Hello!!! It's everyone's favorite host Tchaikov6:devil: here today with another _brilliant_ idea for a list!!

But really, how do we feel about doing a yearly award for the best classical pieces? There's the common talk that "classical music is dying" but just look here for dozens of classical pieces written in 2019 alone!! many of them aren't available to listen to yet but many of them are! i think it would be fun to do a "top 10 of 2019" "top 10 of 2020" and so on.

However, it would be equally fun to go back and do top tens of long past years that are more "popular". I mean, 1887 and 1913 and 1788 and so on. What do we think? Just a top ten? or a top five?

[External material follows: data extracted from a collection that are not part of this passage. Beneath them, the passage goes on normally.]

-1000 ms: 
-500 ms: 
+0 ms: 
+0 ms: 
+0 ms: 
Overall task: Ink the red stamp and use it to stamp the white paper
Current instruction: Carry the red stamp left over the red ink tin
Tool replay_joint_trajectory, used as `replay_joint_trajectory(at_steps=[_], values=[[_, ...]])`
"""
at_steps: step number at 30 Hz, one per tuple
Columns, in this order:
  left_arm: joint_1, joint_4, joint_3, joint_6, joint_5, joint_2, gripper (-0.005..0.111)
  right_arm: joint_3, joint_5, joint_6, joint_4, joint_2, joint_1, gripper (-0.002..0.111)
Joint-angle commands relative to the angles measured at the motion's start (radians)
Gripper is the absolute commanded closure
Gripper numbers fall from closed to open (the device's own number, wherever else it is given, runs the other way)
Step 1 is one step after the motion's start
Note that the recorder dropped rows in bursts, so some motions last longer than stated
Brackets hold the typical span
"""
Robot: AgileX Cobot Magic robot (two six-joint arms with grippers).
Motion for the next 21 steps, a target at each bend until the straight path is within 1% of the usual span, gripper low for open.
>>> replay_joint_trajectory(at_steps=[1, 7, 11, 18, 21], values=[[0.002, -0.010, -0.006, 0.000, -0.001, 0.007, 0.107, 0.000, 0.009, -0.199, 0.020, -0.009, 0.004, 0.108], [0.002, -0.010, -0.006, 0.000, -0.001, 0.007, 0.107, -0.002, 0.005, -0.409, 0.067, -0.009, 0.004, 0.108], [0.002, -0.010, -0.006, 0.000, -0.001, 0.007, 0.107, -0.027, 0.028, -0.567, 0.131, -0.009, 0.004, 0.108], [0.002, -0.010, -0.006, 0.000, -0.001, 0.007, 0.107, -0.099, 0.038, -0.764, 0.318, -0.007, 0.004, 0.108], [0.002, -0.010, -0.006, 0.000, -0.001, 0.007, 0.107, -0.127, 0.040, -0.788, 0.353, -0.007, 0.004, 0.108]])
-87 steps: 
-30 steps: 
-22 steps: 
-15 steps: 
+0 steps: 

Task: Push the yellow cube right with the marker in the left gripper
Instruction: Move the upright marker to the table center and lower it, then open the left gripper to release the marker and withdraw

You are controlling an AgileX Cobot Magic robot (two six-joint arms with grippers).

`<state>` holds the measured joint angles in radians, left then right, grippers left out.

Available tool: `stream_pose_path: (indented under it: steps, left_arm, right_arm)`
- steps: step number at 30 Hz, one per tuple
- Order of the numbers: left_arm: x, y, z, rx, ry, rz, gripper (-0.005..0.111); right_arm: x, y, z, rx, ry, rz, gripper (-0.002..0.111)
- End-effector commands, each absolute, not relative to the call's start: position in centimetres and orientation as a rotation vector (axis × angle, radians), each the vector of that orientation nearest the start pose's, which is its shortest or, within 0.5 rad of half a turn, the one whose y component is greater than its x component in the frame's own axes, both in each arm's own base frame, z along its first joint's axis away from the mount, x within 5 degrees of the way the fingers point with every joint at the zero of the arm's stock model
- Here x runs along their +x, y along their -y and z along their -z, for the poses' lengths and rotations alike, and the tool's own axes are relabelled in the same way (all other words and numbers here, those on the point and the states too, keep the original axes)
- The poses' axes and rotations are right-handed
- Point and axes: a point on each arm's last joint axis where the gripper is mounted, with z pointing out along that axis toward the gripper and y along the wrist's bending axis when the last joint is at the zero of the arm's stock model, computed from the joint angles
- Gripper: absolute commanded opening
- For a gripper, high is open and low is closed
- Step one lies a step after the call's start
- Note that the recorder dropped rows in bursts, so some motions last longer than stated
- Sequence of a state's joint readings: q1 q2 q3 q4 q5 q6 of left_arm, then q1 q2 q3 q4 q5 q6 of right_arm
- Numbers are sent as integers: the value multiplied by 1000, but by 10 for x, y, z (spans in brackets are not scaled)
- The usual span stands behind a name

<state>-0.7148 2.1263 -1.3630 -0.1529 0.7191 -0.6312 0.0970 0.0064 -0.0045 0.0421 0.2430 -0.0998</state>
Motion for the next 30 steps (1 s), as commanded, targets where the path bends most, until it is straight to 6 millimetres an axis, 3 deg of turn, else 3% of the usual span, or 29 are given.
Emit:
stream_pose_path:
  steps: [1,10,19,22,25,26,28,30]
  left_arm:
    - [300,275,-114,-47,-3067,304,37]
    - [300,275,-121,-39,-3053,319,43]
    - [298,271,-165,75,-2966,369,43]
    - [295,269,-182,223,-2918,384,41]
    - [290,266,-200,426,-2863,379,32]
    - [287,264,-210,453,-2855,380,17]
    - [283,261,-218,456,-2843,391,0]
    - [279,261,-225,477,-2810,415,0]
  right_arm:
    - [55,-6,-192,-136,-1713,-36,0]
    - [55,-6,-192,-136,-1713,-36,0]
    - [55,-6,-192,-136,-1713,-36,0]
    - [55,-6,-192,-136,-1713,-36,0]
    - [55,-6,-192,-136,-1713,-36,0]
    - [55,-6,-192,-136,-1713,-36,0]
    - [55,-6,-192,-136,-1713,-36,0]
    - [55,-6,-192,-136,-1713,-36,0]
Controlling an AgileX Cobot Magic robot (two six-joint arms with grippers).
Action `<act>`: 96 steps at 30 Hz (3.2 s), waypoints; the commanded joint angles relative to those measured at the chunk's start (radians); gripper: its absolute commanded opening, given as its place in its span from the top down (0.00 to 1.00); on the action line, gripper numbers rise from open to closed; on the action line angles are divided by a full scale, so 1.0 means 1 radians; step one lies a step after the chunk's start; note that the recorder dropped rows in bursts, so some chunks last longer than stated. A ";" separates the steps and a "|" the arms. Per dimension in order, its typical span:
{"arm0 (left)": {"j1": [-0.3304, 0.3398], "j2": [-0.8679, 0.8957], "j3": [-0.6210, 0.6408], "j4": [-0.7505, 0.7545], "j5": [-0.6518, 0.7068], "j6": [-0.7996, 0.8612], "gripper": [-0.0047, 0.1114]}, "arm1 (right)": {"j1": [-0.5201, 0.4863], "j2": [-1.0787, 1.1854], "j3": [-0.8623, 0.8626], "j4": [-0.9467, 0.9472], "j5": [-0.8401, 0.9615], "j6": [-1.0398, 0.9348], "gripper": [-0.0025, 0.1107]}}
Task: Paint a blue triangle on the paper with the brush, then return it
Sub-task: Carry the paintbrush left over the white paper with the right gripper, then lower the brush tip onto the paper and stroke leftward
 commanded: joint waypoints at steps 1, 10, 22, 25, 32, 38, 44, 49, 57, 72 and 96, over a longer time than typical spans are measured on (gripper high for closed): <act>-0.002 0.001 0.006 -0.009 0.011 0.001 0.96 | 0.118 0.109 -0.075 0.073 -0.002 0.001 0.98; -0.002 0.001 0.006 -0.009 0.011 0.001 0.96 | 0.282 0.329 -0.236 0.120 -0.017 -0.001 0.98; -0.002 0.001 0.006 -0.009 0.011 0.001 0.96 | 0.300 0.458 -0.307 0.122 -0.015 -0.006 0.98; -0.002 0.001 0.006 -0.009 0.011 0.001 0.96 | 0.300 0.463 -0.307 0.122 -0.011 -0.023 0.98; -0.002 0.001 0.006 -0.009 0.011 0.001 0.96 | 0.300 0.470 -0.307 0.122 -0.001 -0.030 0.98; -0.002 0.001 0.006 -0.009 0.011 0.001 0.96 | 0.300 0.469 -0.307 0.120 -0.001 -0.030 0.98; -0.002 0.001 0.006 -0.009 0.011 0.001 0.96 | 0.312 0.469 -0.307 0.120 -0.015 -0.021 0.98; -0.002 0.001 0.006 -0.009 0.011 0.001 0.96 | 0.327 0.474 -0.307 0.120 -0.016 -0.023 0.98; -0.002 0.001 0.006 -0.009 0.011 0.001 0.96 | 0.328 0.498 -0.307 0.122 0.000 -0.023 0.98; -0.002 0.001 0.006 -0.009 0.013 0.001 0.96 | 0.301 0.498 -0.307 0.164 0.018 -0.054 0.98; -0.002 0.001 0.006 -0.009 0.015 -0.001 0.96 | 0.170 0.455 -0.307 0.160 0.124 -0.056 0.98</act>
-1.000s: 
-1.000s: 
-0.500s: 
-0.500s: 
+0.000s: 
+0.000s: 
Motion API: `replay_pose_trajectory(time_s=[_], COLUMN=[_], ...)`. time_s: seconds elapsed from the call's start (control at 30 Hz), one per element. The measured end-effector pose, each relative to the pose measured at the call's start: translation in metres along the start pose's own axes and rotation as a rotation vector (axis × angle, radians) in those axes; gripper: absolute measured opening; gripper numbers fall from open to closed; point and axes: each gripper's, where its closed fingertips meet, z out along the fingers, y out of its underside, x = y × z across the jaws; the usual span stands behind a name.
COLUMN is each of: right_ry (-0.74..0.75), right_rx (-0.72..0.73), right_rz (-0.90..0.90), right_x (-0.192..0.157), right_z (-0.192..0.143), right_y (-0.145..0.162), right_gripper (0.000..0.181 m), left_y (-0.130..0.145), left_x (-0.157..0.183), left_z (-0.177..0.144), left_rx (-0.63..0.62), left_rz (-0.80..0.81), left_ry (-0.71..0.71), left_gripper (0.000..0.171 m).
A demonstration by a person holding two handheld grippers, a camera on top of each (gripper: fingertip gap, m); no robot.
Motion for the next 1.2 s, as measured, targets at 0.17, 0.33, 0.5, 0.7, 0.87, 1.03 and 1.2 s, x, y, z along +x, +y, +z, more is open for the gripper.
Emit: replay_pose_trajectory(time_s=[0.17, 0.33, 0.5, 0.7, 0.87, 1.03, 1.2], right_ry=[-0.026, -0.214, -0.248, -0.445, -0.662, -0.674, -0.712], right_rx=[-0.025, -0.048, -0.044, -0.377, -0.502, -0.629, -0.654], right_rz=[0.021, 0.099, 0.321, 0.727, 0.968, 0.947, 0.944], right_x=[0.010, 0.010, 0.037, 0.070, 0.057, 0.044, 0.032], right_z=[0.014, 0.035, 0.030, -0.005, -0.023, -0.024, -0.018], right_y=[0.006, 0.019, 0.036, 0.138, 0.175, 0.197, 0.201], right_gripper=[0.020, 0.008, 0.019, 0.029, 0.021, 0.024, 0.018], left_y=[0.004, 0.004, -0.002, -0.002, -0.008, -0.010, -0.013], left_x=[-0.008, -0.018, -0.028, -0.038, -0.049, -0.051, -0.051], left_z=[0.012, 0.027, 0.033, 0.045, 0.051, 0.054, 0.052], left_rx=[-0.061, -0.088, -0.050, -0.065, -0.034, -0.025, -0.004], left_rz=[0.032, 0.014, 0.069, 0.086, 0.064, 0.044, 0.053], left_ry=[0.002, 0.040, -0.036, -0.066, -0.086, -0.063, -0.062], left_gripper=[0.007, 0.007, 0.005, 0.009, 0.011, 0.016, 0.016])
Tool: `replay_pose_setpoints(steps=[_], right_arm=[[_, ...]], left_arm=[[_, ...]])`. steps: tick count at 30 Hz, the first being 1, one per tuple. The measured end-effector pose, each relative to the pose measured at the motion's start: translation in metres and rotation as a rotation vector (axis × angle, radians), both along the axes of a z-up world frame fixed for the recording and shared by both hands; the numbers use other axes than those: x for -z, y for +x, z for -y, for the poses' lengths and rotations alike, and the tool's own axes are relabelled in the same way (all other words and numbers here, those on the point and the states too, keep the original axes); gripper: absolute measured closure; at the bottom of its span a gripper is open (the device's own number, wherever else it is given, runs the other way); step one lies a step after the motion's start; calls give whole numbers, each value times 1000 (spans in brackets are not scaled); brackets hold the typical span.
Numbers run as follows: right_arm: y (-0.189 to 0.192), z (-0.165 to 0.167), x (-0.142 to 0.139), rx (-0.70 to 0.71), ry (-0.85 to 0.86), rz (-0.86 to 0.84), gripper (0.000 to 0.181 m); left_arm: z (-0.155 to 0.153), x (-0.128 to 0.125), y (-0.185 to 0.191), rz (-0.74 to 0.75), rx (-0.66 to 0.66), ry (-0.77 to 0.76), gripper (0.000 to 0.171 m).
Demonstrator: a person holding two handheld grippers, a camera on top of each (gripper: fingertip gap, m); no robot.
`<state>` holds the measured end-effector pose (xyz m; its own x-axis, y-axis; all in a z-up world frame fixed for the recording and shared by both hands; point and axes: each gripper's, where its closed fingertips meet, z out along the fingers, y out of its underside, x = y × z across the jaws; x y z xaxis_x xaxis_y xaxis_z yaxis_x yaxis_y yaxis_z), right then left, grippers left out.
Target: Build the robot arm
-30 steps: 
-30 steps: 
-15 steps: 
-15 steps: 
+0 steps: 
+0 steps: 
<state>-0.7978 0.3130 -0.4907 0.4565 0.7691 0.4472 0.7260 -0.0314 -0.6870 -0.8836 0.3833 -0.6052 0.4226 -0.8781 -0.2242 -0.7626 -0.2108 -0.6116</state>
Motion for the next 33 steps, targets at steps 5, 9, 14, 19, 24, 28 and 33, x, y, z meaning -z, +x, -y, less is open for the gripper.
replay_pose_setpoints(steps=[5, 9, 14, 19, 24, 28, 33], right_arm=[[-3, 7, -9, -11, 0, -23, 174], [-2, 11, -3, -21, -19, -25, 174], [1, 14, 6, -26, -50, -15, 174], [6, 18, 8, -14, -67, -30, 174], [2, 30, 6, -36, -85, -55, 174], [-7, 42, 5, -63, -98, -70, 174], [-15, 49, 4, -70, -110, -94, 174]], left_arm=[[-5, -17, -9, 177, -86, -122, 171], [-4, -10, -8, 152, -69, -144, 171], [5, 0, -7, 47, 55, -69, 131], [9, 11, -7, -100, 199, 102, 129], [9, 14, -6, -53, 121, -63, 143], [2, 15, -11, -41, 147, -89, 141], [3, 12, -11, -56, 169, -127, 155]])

This is all up to _you_, i think it'd be a great database for new classical listeners (especially those new to, well, new music!).


----------



## NLAdriaan (Feb 6, 2019)

For new music, I would welcome a 'composition of the year' award, if only as a personal guideline for listening. For existing music, I would suggest a 'composition of the decade' award, as it probably offers more interesting comparisons (who was ahead of who in say: 1820-1830 or 1900-1910 or 1950-1960?). Nice plan, you might want to link with Bulldog, who is a master in setting up polls!


----------



## Nereffid (Feb 6, 2013)

I think it would be a fun idea if there were plenty of people involved. We have science's "most highly recommended" project, so the nomination process is partly done already.
The way I see it working is if there's say 20 or 30 nominations (it would depend on the year, I suppose), and every participant simply votes once with a ranked top 10. No need to mess about with complicated voting systems or daily rounds - I think a single vote would encourage participation from some people who have no interest in the Games subforum (e.g. me).


----------



## Tchaikov6 (Mar 30, 2016)

Nereffid said:


> I think it would be a fun idea if there were plenty of people involved. We have science's "most highly recommended" project, so the nomination process is partly done already.
> The way I see it working is if there's say 20 or 30 nominations (it would depend on the year, I suppose), and every participant simply votes once with a ranked top 10. No need to mess about with complicated voting systems or daily rounds - I think a single vote would encourage participation from some people who have no interest in the Games subforum (e.g. me).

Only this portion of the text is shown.